In her season, Velour played the role of queer historian, often in times when a fellow contestant shared an instance where they had experienced oppression. “They say that if you look into a mirror and talk about sad things, I appear behind you to give you a queer history lesson,” she joked with RuPaul at the finale.
But as her own backstory came out on the show, it became clear that Velour draws deep from her sadness to make her art. She is a bald queen to honor her mother’s battle with cancer, for example.
“There’s so many more themes of drag than just fierceness,” Velour said. “To really be community-focused and attentive to where we are politically right now, we have to go to those edges of sadness and joy. It’s not just about glamour and power.”
Velour seems to agree with the crowd at Crews and Tango: The wig reveal with the rose petals during "So Emotional" was a pivotal moment for her.
“I’d never done an effect like that before,” she said. “The rose petals were sad and romantic and joyful. It was what the song is about. It was about emotions transforming into something that is both messy and beautiful. I thought littering the stage with rose petals would be both sorrowful and romantic.”
Her interest in navigating, and at times obliterating, binaries informs her views on the current state of drag, which she says must simultaneously look to the past and to what lies ahead.
“The inspiration of my drag is the history of drag, the long tradition of drag queens being at the forefront of queer activism,” Velour said. “That informs my drag style, and in a sense that is the direction we need to go in the future.”
Her answer encapsulates the modern dilemma facing drag. Drag culture, or at least the version "RuPaul's Drag Race" presents of it, is sitting at a precipice. The show has more fans than ever, they are younger than ever, and not all of them are LGBTQ. The mainstreaming of queer art introduces difficult questions for the LGBTQ community, particularly the community of color who in large part created underground drag culture in response to marginalization in dominant society.
For its part, the show has its answer. It will take drag as far as it possibly can into the mainstream. Though "Drag Race" embraces its countercultural roots, it has always posed this question to its queens: What is the future of drag, and how do you plan to take it there?
These are the kind of existential questions that seem to excite Sasha Velour, who has her own ideas for what the future of drag should look like and what the role of its past should be.
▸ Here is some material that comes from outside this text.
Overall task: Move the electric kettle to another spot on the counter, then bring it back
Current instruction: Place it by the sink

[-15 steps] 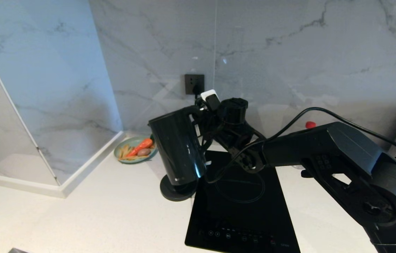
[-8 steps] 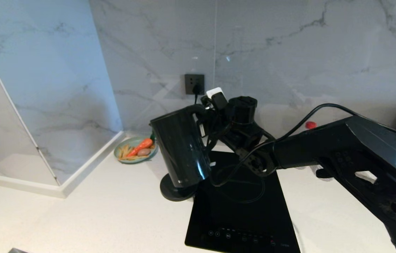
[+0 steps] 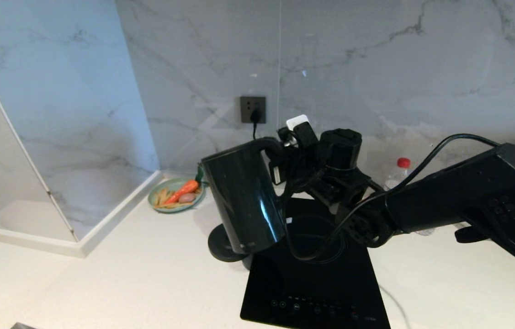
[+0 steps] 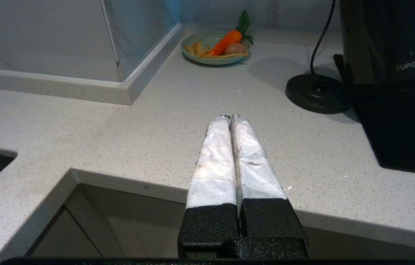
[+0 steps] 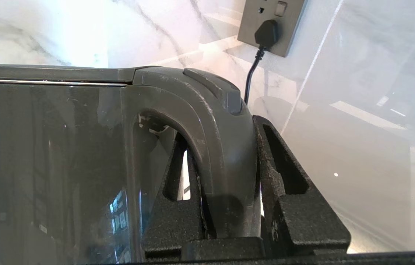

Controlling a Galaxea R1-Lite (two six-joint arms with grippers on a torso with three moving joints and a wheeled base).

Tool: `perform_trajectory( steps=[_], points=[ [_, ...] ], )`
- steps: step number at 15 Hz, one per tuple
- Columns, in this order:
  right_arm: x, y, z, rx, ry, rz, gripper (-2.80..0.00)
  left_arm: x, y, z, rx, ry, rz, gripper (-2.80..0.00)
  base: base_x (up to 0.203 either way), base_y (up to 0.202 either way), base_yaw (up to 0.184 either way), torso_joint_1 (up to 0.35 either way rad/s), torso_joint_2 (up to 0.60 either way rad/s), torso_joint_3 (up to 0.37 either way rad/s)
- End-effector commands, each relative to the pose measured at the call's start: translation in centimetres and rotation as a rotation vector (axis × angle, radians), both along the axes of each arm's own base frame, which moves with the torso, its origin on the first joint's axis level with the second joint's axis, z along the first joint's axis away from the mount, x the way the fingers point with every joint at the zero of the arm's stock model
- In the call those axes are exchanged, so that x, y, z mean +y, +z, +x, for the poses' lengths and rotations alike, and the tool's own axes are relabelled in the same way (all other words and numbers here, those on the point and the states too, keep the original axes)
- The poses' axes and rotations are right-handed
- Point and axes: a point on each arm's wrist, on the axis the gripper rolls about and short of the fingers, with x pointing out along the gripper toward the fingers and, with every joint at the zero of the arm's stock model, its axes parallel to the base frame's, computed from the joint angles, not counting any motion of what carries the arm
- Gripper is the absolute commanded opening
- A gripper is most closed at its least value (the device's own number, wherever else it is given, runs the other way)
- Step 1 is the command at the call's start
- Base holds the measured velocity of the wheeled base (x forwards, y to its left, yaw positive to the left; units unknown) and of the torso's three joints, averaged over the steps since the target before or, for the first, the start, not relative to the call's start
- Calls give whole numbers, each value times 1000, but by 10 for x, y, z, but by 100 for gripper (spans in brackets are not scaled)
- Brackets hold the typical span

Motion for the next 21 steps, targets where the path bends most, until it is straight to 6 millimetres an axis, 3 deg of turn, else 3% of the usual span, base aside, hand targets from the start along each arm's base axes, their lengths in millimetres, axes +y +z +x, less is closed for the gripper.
perform_trajectory(
  steps=[1, 4, 12, 21],
  points=[
    [-11, 10, -14, -15, 1, 9, -280, 0, -1, 0, 1, 0, 1, -280, 0, 0, 0, 0, 0, 0],
    [-26, 12, -29, -5, 11, 1, -280, 0, -1, 0, 1, 0, -1, -280, 0, 0, 0, 0, 0, 0],
    [-73, 8, -46, 5, -71, -5, -280, 0, -1, 0, 1, 0, -1, -280, 0, 0, 0, 0, 0, 0],
    [-156, -5, -87, 47, -138, -34, -280, 0, -1, 0, 1, 0, -1, -280, 0, 0, 0, 0, 0, 0]
  ],
)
“Drag should push the limits of what is considered fashionable or beautiful,” Velour said. “At the end of the day, I hope to continue that.”
What ultimately happens to drag as a result of "Drag Race," of course, remains to be seen. But one thing that’s certain is that, for a singular moment in packed gay bars around the world, it centered on something that has always been its pith: an artist trying to turn her pain into joy.